A preliminary report on Wednesday indicated that business output growth reached a seven-month high. Crucially for Fed officials, the report from S&P Global also revealed that business prices rose at the slowest rate since May 2020.
Despite some negative signals, such as supply delays due to adverse weather conditions, the report provides a positive message of resilient economic growth and diminishing inflation, according to Chris Williamson, chief business economist at S&P Global Market Intelligence.
Following the report, Treasury yields in the bond market recovered from earlier losses. The 10-year Treasury yield slipped to 4.12% from 4.14%, while the two-year Treasury yield, influenced by Fed expectations, fell to 4.33% from 4.38%.
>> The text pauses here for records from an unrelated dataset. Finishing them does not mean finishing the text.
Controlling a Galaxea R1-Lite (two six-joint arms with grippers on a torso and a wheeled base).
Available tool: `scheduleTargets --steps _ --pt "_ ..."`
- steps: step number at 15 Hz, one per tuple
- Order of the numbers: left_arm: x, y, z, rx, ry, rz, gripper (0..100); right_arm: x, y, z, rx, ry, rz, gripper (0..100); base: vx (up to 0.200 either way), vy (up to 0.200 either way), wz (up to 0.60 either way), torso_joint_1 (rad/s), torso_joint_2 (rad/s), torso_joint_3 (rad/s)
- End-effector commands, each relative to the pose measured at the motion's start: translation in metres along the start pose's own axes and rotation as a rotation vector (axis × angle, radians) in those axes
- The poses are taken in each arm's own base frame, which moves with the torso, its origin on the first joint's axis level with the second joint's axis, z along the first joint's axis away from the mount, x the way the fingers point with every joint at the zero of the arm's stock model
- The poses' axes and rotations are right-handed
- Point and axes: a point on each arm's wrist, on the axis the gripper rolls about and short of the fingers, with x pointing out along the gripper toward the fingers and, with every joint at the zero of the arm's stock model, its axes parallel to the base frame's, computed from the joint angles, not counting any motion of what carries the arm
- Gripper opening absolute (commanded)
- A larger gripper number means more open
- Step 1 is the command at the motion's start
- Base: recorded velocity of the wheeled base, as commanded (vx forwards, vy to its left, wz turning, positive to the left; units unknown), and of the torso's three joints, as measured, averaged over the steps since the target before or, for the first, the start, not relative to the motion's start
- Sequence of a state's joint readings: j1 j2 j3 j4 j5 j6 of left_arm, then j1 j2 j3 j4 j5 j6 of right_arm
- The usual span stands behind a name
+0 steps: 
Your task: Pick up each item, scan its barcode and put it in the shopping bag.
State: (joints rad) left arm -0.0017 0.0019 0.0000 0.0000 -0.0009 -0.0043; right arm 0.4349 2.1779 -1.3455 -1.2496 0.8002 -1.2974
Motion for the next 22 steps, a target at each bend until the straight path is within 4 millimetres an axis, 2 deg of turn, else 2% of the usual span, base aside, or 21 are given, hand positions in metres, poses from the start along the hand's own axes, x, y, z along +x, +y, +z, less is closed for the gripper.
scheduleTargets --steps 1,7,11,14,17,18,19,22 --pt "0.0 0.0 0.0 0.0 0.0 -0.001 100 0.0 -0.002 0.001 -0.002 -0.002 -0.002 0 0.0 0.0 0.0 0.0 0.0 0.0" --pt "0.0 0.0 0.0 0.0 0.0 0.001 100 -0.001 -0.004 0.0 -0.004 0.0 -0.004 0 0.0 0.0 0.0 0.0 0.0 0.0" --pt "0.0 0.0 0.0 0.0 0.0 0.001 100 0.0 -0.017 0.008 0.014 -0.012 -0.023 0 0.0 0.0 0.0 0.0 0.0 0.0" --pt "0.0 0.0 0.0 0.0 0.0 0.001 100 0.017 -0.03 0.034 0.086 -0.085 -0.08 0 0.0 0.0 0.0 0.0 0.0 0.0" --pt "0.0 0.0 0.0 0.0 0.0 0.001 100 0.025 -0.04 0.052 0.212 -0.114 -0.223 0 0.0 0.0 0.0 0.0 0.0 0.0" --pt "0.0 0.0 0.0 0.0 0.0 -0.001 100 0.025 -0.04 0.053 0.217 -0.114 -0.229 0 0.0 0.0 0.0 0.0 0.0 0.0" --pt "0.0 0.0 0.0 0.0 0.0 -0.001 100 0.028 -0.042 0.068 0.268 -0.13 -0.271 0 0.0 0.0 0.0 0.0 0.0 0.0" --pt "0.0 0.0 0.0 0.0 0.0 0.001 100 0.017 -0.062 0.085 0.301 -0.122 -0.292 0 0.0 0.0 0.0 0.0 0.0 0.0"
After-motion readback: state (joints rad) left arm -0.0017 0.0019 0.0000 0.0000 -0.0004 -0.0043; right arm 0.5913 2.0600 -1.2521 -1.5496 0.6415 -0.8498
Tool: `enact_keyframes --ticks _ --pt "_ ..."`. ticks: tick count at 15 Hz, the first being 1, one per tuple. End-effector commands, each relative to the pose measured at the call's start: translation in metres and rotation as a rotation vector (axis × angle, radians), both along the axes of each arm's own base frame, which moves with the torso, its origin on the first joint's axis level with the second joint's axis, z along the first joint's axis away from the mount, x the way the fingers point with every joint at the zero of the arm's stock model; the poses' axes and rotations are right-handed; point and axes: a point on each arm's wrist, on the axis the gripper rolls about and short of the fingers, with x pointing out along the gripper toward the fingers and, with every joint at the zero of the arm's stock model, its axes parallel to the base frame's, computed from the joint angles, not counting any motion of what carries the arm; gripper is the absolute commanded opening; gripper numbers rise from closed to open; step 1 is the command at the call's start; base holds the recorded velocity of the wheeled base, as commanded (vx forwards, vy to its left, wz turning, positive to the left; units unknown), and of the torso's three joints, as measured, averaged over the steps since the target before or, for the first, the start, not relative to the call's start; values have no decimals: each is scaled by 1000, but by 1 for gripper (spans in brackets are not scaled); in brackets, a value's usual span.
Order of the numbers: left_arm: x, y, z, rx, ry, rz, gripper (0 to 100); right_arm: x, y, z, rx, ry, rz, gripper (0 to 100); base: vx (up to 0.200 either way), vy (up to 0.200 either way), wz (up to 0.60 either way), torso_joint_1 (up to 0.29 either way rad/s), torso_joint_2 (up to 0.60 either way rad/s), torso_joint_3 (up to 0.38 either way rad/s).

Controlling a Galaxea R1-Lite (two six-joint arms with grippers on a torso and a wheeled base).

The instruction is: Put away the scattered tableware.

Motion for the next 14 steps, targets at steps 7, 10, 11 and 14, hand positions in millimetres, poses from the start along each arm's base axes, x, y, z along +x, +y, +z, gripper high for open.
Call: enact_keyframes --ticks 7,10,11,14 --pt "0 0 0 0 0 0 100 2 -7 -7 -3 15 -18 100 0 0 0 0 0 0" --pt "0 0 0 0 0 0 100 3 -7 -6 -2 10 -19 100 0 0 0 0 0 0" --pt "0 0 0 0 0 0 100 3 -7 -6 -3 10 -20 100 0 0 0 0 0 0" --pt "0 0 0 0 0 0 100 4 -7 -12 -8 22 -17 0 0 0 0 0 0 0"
Upcoming economic reports later in the week could further influence expectations for rate cuts this year. Traders, while not expecting the Fed to cut rates at its upcoming meeting, are placing over a 50% probability that it will happen in March, according to CME Group data.
Earnings reports from companies are also contributing to market movements. Elevance Health saw a 2.9% climb after reporting earnings that slightly exceeded analysts’ expectations. In contrast, Kimberly-Clark fell 4.7% due to weaker-than-expected profit and revenue, and DuPont tumbled 14.1% following forecasts that fell short of analysts’ estimates, citing challenges like weak demand from China.
Concerns about China’s economy have impacted its stock market negatively, making it one of the world’s worst performers. Despite a 1.8% climb in Shanghai stocks following measures to free up cash held by banks, they remain down 5.2% for the year so far. Stocks in Europe rose overall, while Tokyo experienced a dip.